Because of its fringe placement, theatre has the liberty to address themes and issues that more mass media shy away from. Finian’s Rainbow, which deals with racial prejudice in the American South, was not made into a film until that prejudice was largely controlled and abated, despite the play’s phenomenal success. Hollywood could have made stacks of money off such a film, but was too risk averse to actually take on the themes.
Advertising pushes that same inclination to truly bizarre lengths. Though TV ads do not manufacture the exclusively Caucasian environment they showed just a few years ago, they remain a world still remarkably free of conflict, controversy, or struggle. That includes poverty: working-class people who watch TV recreationally can be forgiven for thinking their plight is less common than it is, and blaming themselves.
I can’t pretend this is inexplicable. A realistic look at race, economics, and politics would make people feel anxious, which makes people hold onto their wallets. Since advertisers want to part viewers from their money, we can’t get too angry at them for doing their jobs. A pretty actress singing show tunes probably moves far more product than a frank evaluation of life’s hardships.

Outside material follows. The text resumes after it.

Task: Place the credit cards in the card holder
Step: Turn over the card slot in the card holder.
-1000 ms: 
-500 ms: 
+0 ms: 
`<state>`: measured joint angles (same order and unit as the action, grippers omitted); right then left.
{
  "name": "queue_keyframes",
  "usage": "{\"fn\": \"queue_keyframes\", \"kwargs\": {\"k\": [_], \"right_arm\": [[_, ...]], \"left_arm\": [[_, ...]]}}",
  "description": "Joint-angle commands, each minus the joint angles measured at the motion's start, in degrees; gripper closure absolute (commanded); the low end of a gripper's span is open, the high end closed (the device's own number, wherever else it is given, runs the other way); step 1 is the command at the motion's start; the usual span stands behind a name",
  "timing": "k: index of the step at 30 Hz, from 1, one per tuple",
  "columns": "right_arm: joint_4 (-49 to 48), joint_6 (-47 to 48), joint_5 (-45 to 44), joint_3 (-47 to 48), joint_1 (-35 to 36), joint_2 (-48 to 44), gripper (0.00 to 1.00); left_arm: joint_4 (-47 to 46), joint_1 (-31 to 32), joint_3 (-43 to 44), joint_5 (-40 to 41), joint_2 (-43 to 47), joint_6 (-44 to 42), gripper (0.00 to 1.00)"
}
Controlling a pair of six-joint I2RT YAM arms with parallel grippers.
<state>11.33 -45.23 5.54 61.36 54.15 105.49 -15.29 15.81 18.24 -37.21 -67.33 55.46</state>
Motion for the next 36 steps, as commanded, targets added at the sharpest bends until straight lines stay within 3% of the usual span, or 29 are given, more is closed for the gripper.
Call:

Lea Michele’s “Let Me Entertain You” ad emphasizes the singer’s physical beauty, amplifying it by holding her head still behind a computer screen while her hips and torso sway in a sparkly dress. It makes an interesting contrast to her character on Glee, notable for her artistic flair but social awkwardness. This ad turns Michele into a sex symbol, which is weird, considering how it smooths the edges of the song.
Gypsy first appeared with the subtitle “A Musical Fable,” because that’s exactly what it was. Though generally positive in its attitude toward the title character, it also describes the arc of descent as Rose Louise transforms from a wide-eyed child star to an aggressive, career-driven stripper. “Let Me Entertain You” embodies the movement as Gypsy turns her body into a commodity.
I really fear those two teenagers will not understand what that song means. I fear they will think it only refers to the entertainment capabilities of a computer, and that they will proceed into the world unaware of the possibility that life could blindside them. We need to stop sanding the edges off our lives, because we owe it to those coming after us to face life forthrightly.